For the police and the state administration, it appears that it is easier to wield lathis and automatic rifles than to organise a series of people’s hearings and actually engage in a dialogue. In fact, this case shows the extent to which the police service has come to dominate the civilian authority; with this transformation, will come diminished accountability, growing propensity to use violence and a shrinking time lag between nonviolent and violent responses to challenge and dissent.
It will be up to citizens to turn this tide. Civil society—the many organisations and coalitions that put together a large-scale people’s protest like this—usually protects citizens and their rights. Sometimes, it is our turn. It is up to us to read reports like this and raise questions in our own right. For instance:
· Why did the civilian administration, working with the police, not reach out earlier and more widely to work with the protestors?
· Why were the arrangements for the protest so shoddily designed and so callously implemented?

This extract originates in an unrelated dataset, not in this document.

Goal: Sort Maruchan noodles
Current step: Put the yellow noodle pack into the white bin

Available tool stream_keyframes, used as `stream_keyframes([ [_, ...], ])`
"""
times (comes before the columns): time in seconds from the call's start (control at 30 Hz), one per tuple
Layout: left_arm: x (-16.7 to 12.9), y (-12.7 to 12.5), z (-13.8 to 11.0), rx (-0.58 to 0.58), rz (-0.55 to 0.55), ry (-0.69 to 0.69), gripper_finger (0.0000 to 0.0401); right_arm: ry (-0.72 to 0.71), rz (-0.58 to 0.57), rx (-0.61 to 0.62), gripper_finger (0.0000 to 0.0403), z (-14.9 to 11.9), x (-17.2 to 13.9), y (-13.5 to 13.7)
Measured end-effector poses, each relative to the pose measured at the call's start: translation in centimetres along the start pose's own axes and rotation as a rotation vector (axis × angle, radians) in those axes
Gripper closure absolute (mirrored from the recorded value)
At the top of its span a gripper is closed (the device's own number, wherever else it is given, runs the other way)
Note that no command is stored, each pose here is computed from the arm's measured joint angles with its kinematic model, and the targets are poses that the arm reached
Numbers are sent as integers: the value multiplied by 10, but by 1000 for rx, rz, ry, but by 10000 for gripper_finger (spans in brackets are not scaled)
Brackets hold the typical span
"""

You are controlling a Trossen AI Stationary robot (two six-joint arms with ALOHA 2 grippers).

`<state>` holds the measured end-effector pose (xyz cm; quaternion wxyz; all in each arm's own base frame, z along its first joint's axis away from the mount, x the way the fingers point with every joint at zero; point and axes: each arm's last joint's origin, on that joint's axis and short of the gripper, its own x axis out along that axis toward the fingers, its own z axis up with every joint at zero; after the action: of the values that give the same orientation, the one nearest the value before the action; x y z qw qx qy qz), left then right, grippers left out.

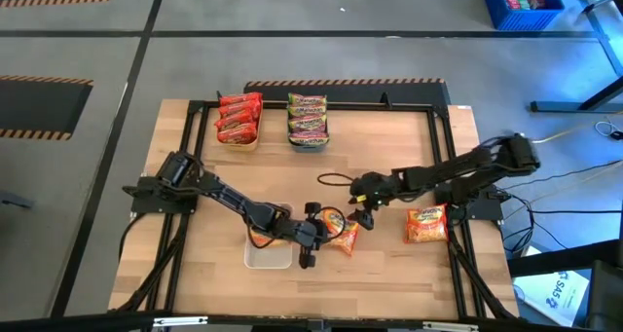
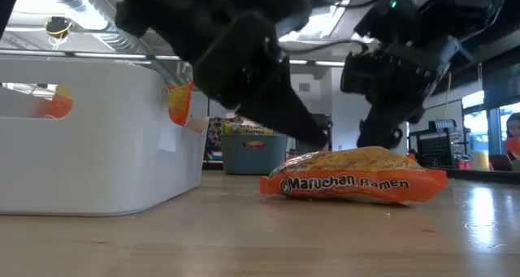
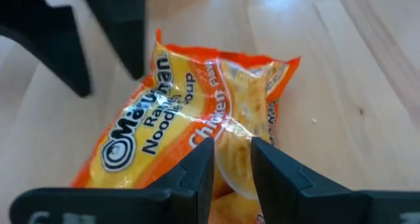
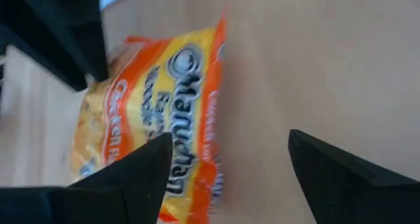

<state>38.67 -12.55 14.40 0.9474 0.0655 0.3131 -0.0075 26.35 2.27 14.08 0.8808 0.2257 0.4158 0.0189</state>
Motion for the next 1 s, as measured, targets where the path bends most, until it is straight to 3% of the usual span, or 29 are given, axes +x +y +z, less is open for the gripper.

Why was the use of violence so precipitate?
· Why was it possible for Sterlite to set up the plant and implement instructions so selectively with so much impunity?
It is also important that we ask about ourselves: Why do we pay no heed when our fellow-citizens first raise an issue? Why do we wait till something terrible happens?
If the official FIRs list unnamed 1000s and the People’s Inquest names Sterlite, the district administration and human rights watchdogs, we must, in complete honesty, point to ourselves too.
We are guilty through our silence; our ability to tune out the inconvenient and the uncomfortable, and to ignore our own social responsibility. It is too late for those who were killed, injured or arrested in Thoothukudi, but there may still be time to save democracy in India.
Note: The final report of the People’s Inquest on what happened on May 22, 2018 in Thoothukudi, events leading up to and following that date, was released in Chennai on Sunday, July 15, 2018.